Response to Katja Grace's AI x-risk counterarguments
AI Alignment Forum, October 19, 2022
Abstract
This article, titled “Response to Katja Grace’s AI x-risk counterarguments”, is a point-by-point rebuttal to arguments raised by Katja Grace against the basic AI x-risk case. The authors contend that the counterarguments presented by Grace are either already addressed by existing work or disappear with a slightly different version of the x-risk argument.
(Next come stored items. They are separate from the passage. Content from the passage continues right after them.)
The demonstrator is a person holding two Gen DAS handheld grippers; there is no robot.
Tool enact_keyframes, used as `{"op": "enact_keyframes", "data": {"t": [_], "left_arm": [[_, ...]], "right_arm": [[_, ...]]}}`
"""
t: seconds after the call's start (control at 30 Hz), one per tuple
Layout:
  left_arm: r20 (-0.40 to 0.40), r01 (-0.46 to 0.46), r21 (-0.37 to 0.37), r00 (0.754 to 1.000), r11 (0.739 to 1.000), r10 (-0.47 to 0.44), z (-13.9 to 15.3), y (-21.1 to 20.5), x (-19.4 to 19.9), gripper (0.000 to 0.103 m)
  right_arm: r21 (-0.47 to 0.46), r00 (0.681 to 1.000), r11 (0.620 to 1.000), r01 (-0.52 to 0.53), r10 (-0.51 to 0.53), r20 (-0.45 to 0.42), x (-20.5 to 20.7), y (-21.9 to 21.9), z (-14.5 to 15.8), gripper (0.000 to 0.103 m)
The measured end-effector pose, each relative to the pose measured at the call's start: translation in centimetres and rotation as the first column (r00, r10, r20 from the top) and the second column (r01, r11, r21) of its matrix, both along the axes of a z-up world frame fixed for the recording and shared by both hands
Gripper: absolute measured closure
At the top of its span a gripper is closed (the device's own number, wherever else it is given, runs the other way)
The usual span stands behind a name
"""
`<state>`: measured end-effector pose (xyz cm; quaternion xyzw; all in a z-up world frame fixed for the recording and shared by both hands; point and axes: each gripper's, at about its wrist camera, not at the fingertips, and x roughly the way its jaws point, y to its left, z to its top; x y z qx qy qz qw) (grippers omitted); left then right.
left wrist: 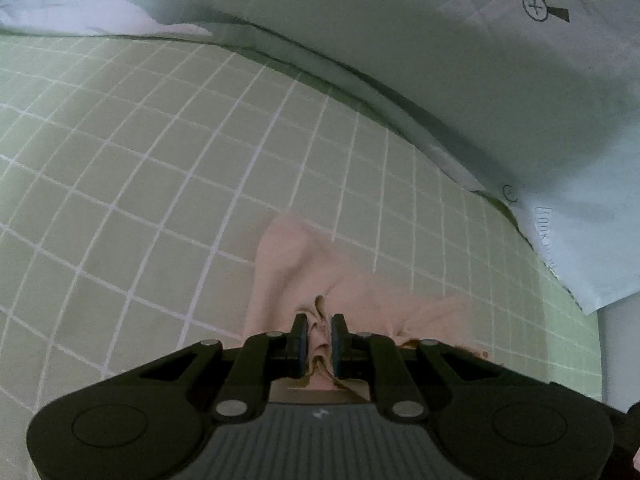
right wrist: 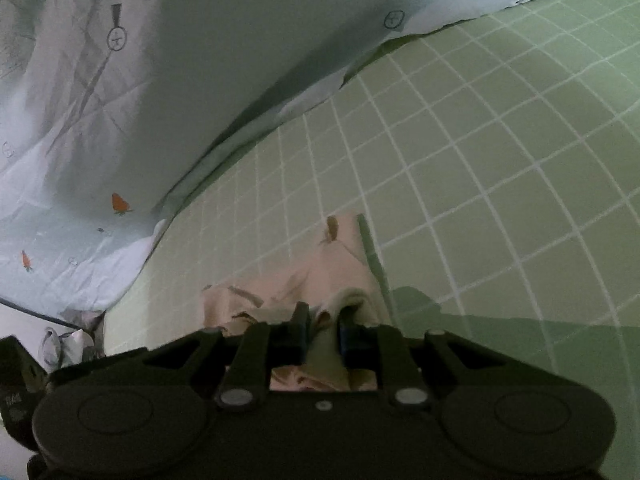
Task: Fold clothes
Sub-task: 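Pinch the folded shirt end with the left gripper while the right gripper pinches beside it, then lift the folded shirt off the mat with both grippers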
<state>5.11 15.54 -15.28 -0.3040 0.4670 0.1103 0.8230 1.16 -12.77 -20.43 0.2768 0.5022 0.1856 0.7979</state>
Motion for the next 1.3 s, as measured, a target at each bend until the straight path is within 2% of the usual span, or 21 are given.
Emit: {"op": "enact_keyframes", "data": {"t": [0.1, 0.17, 0.23, 0.3, 0.4, 0.47, 0.63, 0.7, 0.8, 0.83, 0.93, 1.13, 1.17, 1.2, 1.23, 1.27, 1.3], "left_arm": [[0.026, -0.013, 0.0, 1.0, 1.0, 0.013, 0.8, 0.4, -0.5, 0.084], [0.065, -0.025, -0.006, 0.998, 1.0, 0.025, 1.8, 0.8, -1.5, 0.084], [0.11, -0.047, 0.004, 0.993, 0.999, 0.046, 3.2, 1.4, -2.7, 0.083], [0.14, -0.066, 0.027, 0.988, 0.997, 0.062, 4.4, 1.9, -4.0, 0.074], [0.157, -0.072, 0.047, 0.986, 0.996, 0.064, 4.8, 2.3, -5.7, 0.055], [0.127, -0.047, 0.044, 0.991, 0.998, 0.041, 4.0, 2.0, -6.1, 0.039], [0.023, 0.023, -0.002, 0.999, 1.0, -0.023, 0.8, 0.5, -5.6, 0.031], [-0.007, 0.039, 0.006, 0.999, 0.999, -0.039, -0.2, -0.2, -5.0, 0.03], [-0.027, 0.062, 0.03, 0.998, 0.998, -0.061, -1.2, -0.6, -4.0, 0.029], [-0.019, 0.069, 0.041, 0.998, 0.997, -0.068, -1.3, -0.8, -3.6, 0.024], [-0.002, 0.092, 0.075, 0.996, 0.993, -0.092, -1.5, -1.0, -2.6, 0.02], [0.031, 0.127, 0.133, 0.991, 0.983, -0.132, -1.7, -1.4, -1.3, 0.022], [0.036, 0.132, 0.14, 0.99, 0.981, -0.139, -1.7, -1.5, -1.1, 0.027], [0.042, 0.134, 0.148, 0.989, 0.98, -0.142, -1.7, -1.6, -0.9, 0.03], [0.049, 0.132, 0.151, 0.989, 0.98, -0.141, -1.7, -1.7, -0.6, 0.039], [0.052, 0.129, 0.147, 0.989, 0.981, -0.138, -1.7, -1.8, -0.4, 0.046], [0.051, 0.126, 0.141, 0.99, 0.982, -0.134, -1.8, -1.9, -0.2, 0.049]], "right_arm": [[0.018, 1.0, 1.0, -0.01, 0.009, 0.011, 0.2, -0.3, 0.5, 0.084], [0.004, 0.998, 1.0, -0.017, 0.017, 0.068, -0.4, -0.5, 1.8, 0.075], [-0.025, 0.989, 1.0, -0.001, 0.005, 0.145, -1.2, -1.0, 3.4, 0.039], [-0.054, 0.974, 0.998, 0.019, -0.006, 0.227, -2.1, -1.7, 5.1, 0.033], [-0.114, 0.964, 0.993, 0.006, 0.025, 0.266, -2.9, -2.3, 6.0, 0.031], [-0.158, 0.963, 0.987, -0.023, 0.064, 0.261, -3.1, -2.1, 5.7, 0.031], [-0.184, 0.975, 0.976, -0.113, 0.145, 0.166, -2.4, -0.2, 3.4, 0.03], [-0.208, 0.976, 0.967, -0.144, 0.174, 0.133, -1.7, 0.9, 2.5, 0.03], [-0.24, 0.972, 0.954, -0.181, 0.211, 0.107, -0.7, 2.2, 1.7, 0.03], [-0.248, 0.97, 0.95, -0.191, 0.221, 0.099, -0.3, 2.5, 1.6, 0.03], [-0.282, 0.965, 0.935, -0.214, 0.246, 0.085, 0.6, 3.7, 1.1, 0.03], [-0.314, 0.956, 0.917, -0.244, 0.282, 0.081, 2.3, 5.2, 0.6, 0.033], [-0.313, 0.954, 0.916, -0.25, 0.288, 0.081, 2.5, 5.5, 0.6, 0.035], [-0.31, 0.952, 0.916, -0.257, 0.295, 0.081, 2.6, 5.7, 0.6, 0.04], [-0.307, 0.95, 0.914, -0.265, 0.302, 0.082, 2.8, 6.0, 0.6, 0.046], [-0.315, 0.947, 0.91, -0.27, 0.31, 0.085, 2.8, 6.4, 0.7, 0.049], [-0.33, 0.944, 0.903, -0.274, 0.318, 0.088, 2.7, 6.9, 0.9, 0.055]]}}
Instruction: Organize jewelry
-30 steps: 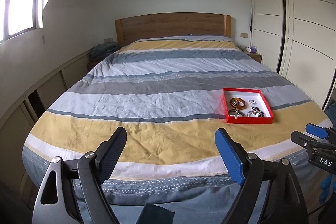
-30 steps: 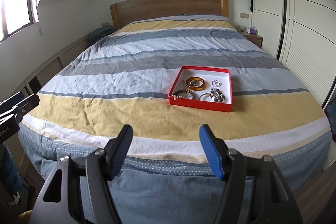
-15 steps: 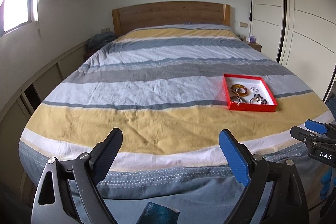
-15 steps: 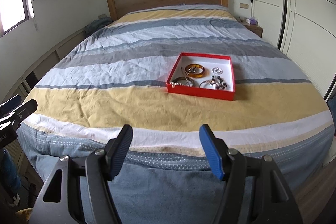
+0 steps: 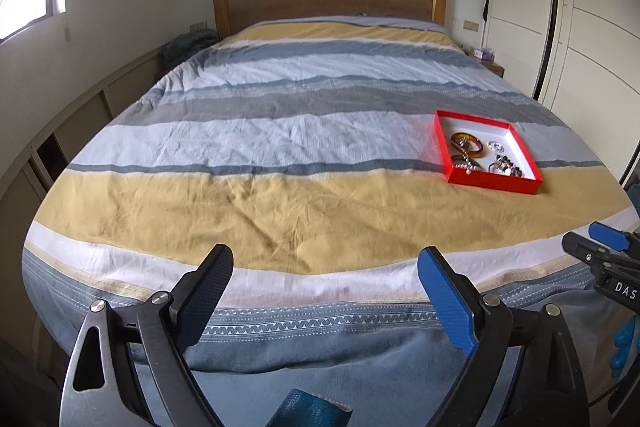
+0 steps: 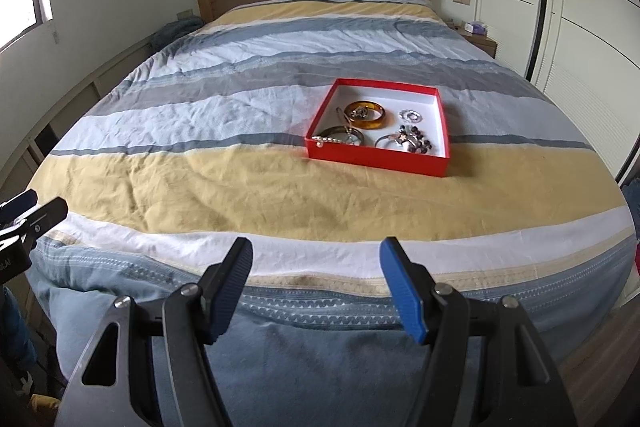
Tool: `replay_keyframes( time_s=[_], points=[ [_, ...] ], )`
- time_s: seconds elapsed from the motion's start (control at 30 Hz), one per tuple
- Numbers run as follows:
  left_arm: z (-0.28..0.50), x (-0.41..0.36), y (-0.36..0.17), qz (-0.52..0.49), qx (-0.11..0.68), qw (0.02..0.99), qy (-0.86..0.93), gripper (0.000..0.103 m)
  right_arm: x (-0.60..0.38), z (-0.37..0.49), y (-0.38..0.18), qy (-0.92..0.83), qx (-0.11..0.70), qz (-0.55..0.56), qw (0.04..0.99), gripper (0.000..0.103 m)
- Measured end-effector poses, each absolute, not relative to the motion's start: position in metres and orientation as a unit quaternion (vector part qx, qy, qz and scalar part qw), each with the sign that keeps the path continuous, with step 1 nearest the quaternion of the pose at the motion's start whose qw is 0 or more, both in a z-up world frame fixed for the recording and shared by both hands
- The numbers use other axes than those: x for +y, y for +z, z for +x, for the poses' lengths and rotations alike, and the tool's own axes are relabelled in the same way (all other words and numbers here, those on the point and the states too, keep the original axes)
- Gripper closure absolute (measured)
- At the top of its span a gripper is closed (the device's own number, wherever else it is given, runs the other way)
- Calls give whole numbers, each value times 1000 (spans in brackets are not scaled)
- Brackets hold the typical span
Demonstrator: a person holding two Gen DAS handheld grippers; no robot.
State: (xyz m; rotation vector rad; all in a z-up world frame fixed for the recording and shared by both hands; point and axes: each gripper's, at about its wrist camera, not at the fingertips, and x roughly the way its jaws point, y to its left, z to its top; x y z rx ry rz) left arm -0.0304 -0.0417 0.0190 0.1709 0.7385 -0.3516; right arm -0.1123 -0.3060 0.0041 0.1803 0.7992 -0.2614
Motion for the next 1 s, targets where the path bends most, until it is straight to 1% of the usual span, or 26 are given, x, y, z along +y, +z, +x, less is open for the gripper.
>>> replay_keyframes(
  time_s=[0.4, 1.0],
  points=[
    [-4, -44, -8, 87, 394, 901, -161, 10, -331, -98, -21, -157, 404, 103, 895, 38],
    [8, -48, -16, 96, 404, 896, -157, 10, -339, -90, -37, -158, 414, 106, 890, 36]
  ],
)
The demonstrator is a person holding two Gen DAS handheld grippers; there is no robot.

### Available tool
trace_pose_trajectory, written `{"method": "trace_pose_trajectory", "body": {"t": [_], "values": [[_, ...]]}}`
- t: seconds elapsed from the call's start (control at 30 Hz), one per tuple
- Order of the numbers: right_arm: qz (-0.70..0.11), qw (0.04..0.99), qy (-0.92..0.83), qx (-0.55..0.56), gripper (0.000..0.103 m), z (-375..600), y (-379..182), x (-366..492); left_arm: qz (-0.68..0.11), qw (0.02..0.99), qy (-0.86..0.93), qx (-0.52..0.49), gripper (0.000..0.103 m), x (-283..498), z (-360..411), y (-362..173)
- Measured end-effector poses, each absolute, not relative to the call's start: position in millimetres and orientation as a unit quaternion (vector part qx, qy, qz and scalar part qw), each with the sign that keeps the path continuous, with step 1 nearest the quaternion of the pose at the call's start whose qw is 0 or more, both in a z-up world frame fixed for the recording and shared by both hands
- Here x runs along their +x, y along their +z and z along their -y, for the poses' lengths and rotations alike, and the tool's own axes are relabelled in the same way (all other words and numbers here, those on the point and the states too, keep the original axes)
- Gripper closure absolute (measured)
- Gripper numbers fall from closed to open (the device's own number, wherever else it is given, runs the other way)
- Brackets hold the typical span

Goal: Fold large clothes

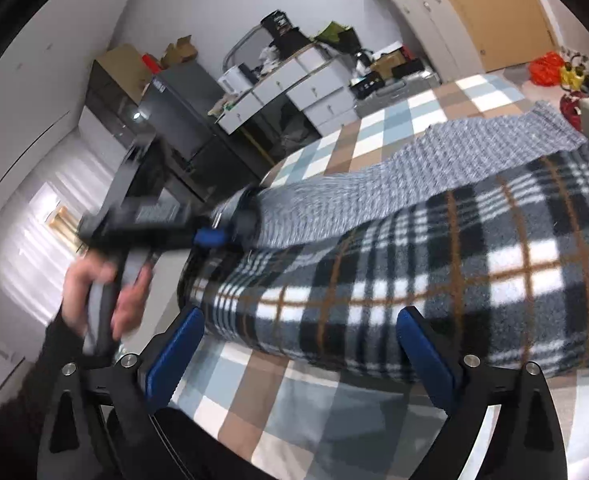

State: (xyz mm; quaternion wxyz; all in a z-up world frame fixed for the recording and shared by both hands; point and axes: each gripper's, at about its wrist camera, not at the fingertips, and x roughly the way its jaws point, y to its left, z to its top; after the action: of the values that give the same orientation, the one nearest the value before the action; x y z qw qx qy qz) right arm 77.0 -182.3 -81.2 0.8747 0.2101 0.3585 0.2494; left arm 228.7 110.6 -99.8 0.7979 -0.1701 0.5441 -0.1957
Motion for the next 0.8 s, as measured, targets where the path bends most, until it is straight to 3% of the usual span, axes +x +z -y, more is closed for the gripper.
{"method": "trace_pose_trajectory", "body": {"t": [0.17, 0.27, 0.57, 0.67, 0.8], "values": [[-0.356, 0.87, 0.258, 0.222, 0.005, 187, -82, 78, -0.528, 0.822, -0.112, -0.18, 0.067, 236, -139, -103], [-0.349, 0.871, 0.256, 0.23, 0.005, 194, -80, 73, -0.536, 0.806, -0.124, -0.221, 0.067, 216, -153, -107], [-0.329, 0.912, 0.154, 0.189, 0.005, 206, -58, 74, -0.5, 0.824, -0.181, -0.196, 0.067, 141, -145, -106], [-0.354, 0.923, 0.089, 0.122, 0.004, 210, -44, 94, -0.493, 0.828, -0.182, -0.196, 0.067, 143, -151, -118], [-0.434, 0.899, -0.008, -0.058, 0.004, 207, -50, 141, -0.474, 0.842, -0.187, -0.179, 0.067, 142, -151, -118]]}}
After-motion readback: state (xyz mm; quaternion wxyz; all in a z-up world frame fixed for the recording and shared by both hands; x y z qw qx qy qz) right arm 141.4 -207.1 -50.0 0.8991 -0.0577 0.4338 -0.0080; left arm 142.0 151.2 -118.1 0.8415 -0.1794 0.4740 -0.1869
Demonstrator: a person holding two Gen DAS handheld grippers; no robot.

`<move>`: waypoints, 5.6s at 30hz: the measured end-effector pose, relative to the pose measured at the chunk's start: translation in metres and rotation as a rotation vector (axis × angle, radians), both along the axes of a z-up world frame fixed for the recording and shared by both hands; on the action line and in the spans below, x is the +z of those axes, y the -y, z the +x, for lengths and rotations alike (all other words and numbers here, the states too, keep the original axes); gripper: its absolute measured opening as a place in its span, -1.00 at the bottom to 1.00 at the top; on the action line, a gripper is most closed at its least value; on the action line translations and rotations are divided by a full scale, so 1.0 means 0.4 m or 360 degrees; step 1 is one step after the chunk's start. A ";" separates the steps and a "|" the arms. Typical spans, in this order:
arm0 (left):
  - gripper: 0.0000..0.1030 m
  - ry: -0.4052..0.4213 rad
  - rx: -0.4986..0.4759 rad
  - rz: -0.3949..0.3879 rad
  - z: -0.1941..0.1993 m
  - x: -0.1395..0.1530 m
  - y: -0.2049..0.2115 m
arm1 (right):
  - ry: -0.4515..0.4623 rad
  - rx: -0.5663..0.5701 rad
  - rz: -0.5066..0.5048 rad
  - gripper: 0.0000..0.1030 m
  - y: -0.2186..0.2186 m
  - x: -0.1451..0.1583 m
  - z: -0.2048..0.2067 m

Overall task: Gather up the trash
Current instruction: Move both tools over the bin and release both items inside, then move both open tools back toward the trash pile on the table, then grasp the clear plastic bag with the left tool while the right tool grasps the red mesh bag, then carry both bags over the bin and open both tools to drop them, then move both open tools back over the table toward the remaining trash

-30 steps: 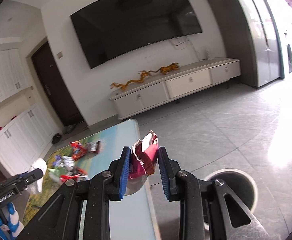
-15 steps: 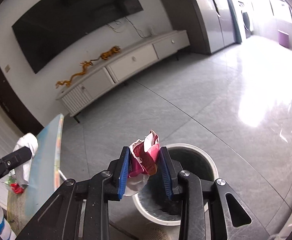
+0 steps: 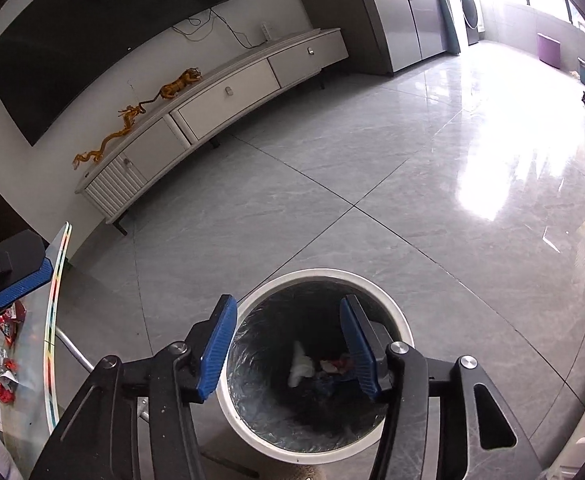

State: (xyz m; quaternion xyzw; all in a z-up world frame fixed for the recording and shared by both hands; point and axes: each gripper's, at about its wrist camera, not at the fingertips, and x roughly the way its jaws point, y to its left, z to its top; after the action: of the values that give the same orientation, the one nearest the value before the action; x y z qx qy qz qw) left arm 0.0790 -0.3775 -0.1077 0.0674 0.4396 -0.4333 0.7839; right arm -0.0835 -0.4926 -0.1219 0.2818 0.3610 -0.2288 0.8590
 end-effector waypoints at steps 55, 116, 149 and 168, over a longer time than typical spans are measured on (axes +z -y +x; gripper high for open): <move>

They argue that current alignment techniques are likely insufficient to prevent an existential catastrophe. While they do not engage in specific discussions about the difficulty of alignment problems, the likelihood of solutions arising independently of the efforts of longtermists, the time frame of potential existential catastrophe, or the exact probability of a catastrophic outcome, they emphasize that the counterarguments presented by Grace do not constitute a strong case for dismissing the overall threat of AI x-risk. They propose clarifying the definition of goal-directedness in AI, stressing that it refers to the ability of a system to reliably achieve objectives, and that such goal-directedness becomes increasingly dangerous as the complexity of the objectives increases. The authors point to the potential for AI systems, in pursuit of complex objectives, to exhibit undesirable instrumental convergence, leading to catastrophic consequences for humanity. They also express concern over the possibility of discrepancies between human values and those adopted by AI systems, arguing that the potential for such discrepancies is greater than commonly acknowledged. The authors conclude by identifying a number of cruxes that require further investigation to resolve the debate regarding the risk of existential catastrophe posed by AI. – AI-generated abstract.